The immediate successor to Jiang Zemin was Hu Jintao. He saw himself as a harmonizer. Harmony to him did not mean accommodating public opinion, but rather preventing the factions from engaging in too extreme a conflict.
Xi Jinping is not so restrained. He has gone after the Jiang Zemin faction with gusto. Hundreds of Jiang acolytes have been removed from office and detained, on charges of corruption. The charges of corruption may, in some cases, be real, but the choice of targets, if one considers only corruption, are arbitrary. These targeted Jiang Zemin minions, have been, far from coincidentally, the lead persecutors of Falun Gong.
Because the leadership cadre of persecution of Falun Gong have been, through the anti-corruption campaign, disappearing from office, some people have expressed hope that the persecution of Falun Gong itself will wither. However, so far there is no sign of that, no abatement in the persecution of Falun Gong.
It may seem odd for Xi Jinping to go after the persecutors of Falun Gong but retain the persecution of Falun Gong intact. One reason may be that the system has become imbued with the persecution. There are now so many people implicated in it that the persecution continues to function even once its leadership is gone. Another reason may be that the goal of Xi Jinping is not so much to end the persecution as to end the use that Jiang Zemin had made of that persecution to build and maintain a hold on the Party after he ceased to President.
Party dehumanization of Falun Gong leads to brutality against Falun Gong
The link between dehumanization and brutality is a common place of persecution. Persecution almost always begins with words.
The case of Falun Gong is a classic example of this phenomenon because of the stark contrast between the propaganda against Falun Gong and the reality of Falun Gong. Not only is what the Party says about Falun Gong – evil cult, vampirism and so on – not true. It is immediately apparent that it is not true to anyone who has even the slightest passing acquaintance with Falun Gong.
The link between incitement and violence nonetheless even in this extreme case holds true. Partly it is a matter of licence.
Jailers and hospitals know that they can kill Falun Gong for their organs with impunity, precisely because the Party propaganda is so venomous against them. Practitioners of Falun Gong who got out of prison and out of China would tell David Kilgour and me that their guards would tell them “you are not human, we can do anything we want with you.”

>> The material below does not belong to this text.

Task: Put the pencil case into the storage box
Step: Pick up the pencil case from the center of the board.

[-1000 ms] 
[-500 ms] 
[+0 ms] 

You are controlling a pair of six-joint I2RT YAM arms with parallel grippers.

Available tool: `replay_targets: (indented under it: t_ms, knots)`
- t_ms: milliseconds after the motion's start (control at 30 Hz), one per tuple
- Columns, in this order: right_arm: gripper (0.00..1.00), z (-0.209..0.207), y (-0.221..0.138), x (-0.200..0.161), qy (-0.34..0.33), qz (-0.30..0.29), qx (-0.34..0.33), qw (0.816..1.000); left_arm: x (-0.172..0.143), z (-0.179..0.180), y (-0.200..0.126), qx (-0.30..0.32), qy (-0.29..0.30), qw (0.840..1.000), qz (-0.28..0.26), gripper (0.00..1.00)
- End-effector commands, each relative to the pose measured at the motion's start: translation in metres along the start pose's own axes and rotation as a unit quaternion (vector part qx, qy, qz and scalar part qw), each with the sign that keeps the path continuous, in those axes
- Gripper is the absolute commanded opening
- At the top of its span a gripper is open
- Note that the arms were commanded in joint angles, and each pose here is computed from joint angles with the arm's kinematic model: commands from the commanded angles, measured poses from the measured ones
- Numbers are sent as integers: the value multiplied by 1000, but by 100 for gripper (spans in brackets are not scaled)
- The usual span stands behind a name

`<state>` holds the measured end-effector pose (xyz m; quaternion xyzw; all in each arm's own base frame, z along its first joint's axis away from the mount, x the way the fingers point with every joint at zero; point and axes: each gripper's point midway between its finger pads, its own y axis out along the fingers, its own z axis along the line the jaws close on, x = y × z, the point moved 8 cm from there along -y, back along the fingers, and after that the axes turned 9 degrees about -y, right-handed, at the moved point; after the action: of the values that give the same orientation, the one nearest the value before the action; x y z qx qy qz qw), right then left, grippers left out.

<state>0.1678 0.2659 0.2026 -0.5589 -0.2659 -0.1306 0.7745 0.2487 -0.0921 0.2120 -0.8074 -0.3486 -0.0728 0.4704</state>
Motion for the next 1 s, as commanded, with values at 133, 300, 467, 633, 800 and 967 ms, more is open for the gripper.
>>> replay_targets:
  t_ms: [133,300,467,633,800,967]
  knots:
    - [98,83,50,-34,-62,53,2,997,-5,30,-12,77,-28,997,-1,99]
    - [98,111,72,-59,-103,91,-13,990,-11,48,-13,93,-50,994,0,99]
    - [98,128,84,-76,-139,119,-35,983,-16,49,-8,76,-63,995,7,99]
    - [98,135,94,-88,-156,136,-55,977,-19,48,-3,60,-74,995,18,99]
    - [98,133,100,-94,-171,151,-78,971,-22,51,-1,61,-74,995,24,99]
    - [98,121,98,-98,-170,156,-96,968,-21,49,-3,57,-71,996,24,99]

David Kilgour and I had investigators who called hospitals, pretending to be relatives of patients who needed transplants and asking for organs of Falun Gong on the basis that Falun Gong exercise and their organs would be healthy. Hospitals, at least when we began our investigation, would openly admit to our investigator callers that they were engaged in killing Falun Gong for their organs; they assumed that the callers were local and were well aware of the Party tirades against Falun Gong.
Party dishonesty is blatant
The dishonesty of the Communist Party of China was, to me, startling. It is not that I expected the Communists to be honest. But I was surprised how indifferent they were to appearing honest. There has been no attempt to conform in even the most rudimentary way to reality.
As a court room lawyer, I am used to having people disagree with me. But I have never seen anything like the disagreement with our report from the Government of China. The Chinese government disagreement studiously avoids the plausible and gravitates towards the outrageous.
Here is just one example, which gives a flavour of what the Government of China is doing. I went to Israel to speak on May 30, 2007 at a symposium on organ transplants at Beilinson hospital near Tel Aviv. The Chinese Embassy to Israel circulated a statement at the symposium that the report David Kilgour and I wrote on organ harvesting of Falun Gong practitioners contains:
“verbal evidence without sources, unverifiable witnesses and huge amount of unconvincingly conclusive remarks based on words like ‘probably’, ‘possibly’, ‘maybe’ and ‘it is said’, etc. All these only call into question the truth of the report.”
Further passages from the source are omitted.